3. It would thus be seen that at the time when the notification applying Section 3 of the Act to Haldaur town area was issued the present Sub-sections (2) to (4) were not there in Section 3. So also the Clause 'subject to any order passed under Sub-section (3)' was not there. It was urged by the learned counsel for the appellant that so far as Haldaur town area is concerned the provisions of Section 3 of the Act as they stood at the time when the notification referred to above was issued alone were applicable and the Commissioner did not have jurisdiction to set aside the order of the Rent Control and Eviction Officer inasmuch as at that stage no revision to the Commissioner lay. We find ourselves unable to agree with this submission. The notification is still operative and in our opinion Section 3 as it stands after the various amendments will apply to the said town area in virtue of that notification so that Section 3 as it stands today will be applicable to the said town area.

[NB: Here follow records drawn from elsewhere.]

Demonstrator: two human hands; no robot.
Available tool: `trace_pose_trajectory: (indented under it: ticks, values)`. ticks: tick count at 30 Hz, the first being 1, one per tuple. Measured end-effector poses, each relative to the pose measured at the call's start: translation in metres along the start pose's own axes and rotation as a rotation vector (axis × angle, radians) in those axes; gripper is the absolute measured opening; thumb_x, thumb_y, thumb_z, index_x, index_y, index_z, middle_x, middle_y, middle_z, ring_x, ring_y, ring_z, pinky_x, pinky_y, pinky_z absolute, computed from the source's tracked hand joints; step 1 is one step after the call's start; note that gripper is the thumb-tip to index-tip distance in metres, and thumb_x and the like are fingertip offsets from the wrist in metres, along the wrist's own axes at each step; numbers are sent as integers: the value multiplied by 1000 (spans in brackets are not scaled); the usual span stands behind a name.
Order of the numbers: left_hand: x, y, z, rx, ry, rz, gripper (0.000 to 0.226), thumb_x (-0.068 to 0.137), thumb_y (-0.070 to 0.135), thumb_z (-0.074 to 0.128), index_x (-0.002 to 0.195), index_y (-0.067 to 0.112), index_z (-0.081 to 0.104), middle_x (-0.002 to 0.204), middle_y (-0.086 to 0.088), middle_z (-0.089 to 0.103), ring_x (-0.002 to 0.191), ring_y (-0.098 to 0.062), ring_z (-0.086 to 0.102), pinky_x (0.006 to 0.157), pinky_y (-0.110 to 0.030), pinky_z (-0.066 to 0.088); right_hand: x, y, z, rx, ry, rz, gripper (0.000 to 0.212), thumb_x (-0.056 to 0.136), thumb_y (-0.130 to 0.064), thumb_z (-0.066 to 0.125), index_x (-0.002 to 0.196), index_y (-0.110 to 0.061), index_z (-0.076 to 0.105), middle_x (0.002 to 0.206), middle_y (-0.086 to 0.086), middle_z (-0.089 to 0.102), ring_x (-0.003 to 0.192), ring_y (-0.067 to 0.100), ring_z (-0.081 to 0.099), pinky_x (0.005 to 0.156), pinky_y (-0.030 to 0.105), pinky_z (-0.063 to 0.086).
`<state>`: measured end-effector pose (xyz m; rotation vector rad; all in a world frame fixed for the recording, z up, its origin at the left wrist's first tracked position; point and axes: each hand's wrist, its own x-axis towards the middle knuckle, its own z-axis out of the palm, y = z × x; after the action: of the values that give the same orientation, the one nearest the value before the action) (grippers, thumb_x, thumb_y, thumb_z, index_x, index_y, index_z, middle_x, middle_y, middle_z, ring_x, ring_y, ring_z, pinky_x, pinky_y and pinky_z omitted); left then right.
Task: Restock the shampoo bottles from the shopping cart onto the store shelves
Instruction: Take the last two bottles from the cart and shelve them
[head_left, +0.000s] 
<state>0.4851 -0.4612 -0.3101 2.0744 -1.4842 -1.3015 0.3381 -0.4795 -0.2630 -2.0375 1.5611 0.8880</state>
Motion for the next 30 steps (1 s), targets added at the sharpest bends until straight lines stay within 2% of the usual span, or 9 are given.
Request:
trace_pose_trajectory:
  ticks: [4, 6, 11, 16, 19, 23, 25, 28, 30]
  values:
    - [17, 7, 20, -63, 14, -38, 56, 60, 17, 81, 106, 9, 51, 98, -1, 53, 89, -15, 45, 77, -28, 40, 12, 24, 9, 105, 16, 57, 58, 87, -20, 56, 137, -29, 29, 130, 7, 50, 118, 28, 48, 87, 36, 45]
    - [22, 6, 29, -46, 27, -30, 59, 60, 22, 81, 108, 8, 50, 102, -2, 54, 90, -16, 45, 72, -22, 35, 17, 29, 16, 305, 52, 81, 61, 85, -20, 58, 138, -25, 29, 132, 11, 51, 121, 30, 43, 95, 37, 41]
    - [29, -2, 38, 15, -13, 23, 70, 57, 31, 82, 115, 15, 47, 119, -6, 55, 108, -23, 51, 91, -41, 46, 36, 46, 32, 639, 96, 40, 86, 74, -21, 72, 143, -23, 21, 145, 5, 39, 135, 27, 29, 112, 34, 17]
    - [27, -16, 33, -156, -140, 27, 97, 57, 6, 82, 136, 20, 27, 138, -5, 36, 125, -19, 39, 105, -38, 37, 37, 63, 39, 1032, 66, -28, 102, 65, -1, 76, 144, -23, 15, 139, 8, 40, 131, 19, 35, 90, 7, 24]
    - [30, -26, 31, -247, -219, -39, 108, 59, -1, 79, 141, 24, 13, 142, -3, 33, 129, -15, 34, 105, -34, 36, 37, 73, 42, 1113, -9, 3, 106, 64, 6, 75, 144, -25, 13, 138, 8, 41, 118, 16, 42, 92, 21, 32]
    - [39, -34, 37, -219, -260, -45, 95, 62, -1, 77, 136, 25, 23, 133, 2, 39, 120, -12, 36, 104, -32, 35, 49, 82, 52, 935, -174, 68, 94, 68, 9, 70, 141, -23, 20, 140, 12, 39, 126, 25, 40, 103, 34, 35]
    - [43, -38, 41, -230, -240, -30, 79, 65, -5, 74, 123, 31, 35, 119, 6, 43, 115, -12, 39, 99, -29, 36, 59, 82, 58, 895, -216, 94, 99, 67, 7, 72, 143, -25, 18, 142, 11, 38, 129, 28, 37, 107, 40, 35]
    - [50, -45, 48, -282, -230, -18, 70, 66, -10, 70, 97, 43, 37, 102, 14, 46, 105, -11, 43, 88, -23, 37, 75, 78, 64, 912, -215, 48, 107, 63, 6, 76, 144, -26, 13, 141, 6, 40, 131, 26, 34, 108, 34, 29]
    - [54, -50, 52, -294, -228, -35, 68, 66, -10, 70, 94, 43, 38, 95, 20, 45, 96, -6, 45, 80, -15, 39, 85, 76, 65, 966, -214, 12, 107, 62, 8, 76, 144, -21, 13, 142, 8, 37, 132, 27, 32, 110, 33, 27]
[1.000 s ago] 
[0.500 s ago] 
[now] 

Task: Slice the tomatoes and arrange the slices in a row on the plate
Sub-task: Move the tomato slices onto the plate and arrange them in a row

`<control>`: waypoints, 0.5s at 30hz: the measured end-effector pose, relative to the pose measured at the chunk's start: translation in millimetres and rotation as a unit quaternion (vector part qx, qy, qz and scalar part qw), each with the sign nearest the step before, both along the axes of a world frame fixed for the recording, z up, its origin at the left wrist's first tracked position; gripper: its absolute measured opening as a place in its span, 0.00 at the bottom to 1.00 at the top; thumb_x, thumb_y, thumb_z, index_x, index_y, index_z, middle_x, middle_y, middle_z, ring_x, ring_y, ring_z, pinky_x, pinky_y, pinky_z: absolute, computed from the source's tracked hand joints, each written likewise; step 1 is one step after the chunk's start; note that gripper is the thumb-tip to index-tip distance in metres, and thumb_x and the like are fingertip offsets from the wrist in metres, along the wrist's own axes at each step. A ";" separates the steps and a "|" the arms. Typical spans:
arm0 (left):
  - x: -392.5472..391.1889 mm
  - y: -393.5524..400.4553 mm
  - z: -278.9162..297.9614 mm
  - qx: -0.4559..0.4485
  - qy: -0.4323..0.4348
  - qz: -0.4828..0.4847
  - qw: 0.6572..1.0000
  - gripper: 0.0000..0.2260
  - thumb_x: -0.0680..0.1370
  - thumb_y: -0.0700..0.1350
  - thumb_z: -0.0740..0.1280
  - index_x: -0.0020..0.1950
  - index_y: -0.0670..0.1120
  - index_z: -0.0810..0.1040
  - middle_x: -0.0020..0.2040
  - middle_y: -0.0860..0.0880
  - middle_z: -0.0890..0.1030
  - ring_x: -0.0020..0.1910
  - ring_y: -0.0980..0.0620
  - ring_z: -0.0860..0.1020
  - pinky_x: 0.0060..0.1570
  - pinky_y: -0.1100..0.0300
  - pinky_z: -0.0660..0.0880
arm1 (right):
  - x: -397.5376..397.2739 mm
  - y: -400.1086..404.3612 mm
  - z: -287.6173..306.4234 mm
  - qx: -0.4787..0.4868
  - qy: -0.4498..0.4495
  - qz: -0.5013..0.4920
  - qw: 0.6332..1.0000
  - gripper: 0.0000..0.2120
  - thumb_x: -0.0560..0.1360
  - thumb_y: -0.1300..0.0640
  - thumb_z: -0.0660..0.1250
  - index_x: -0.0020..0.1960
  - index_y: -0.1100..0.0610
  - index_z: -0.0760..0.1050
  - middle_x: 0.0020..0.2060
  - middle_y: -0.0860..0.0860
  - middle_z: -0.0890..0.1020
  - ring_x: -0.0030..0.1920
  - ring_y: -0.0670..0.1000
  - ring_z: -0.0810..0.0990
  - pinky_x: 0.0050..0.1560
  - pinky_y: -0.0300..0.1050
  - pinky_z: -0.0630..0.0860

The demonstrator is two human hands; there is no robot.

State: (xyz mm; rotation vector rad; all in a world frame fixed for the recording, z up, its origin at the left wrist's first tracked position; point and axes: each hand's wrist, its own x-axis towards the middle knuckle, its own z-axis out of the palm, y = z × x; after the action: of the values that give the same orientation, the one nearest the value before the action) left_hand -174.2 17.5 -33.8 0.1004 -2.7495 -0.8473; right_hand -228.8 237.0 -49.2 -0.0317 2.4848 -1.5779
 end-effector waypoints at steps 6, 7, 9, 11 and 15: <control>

The view which we take finds support from the decision of a Full Bench of this Court in Chandra Bhushan v. Jayatri Devi, 1968 All LJ 243 = (AIR 1969 All 142) (FB). In that case a question arose about refund of court-fees under Section 13 of the Court-fees Act. The said section permits refund of court-fees 'if an appeal or a plaint, which has been rejected by the lower Court on any of the grounds mentioned in the Code of Civil Procedure, is ordered to be received, or if a suit is remanded in appeal on any of the grounds mentioned in Section 351 of the same Code for a second decision by the lower Court.' At the time when the Court-fees Act was framed the Code of Civil Procedure, 1859, was in force, and Section 13 of the Court-fees Act referred to Section 351 of the 1859 Code. Subsequently the, Code of 1859 was repealed and replaced by the Code of Civil Procedure, 1877. Section 562 of the Code of 1877; wag in terms almost identical with Section 351 of the earlier Code.

The Code of 1877 was in turn repealed and replaced by the Code of Civil Procedure, 1882, and it contained a corresponding provision of Section 562. Then the Code of 1882 was repealed and replaced by the present Code of Civil Procedure. Corresponding to Section 562 of the Code, of 1882 is Order 41, Rule 23 of the present Code. An amendment was made by this Court in Order 41, Rule 23 Subsequently. It was held by the Full Bench that the reference to Section 351 of the Code of 1859 must be read as a reference not only to Order 41, Rule 23 of the Code of 1908 but also with reference to the amendments that may have been made by the High Court in Order 41, Rule 23 so that the benefit of Section 13 may vary from State to State according to the terms of; Order 41, Rule 23 in, each State.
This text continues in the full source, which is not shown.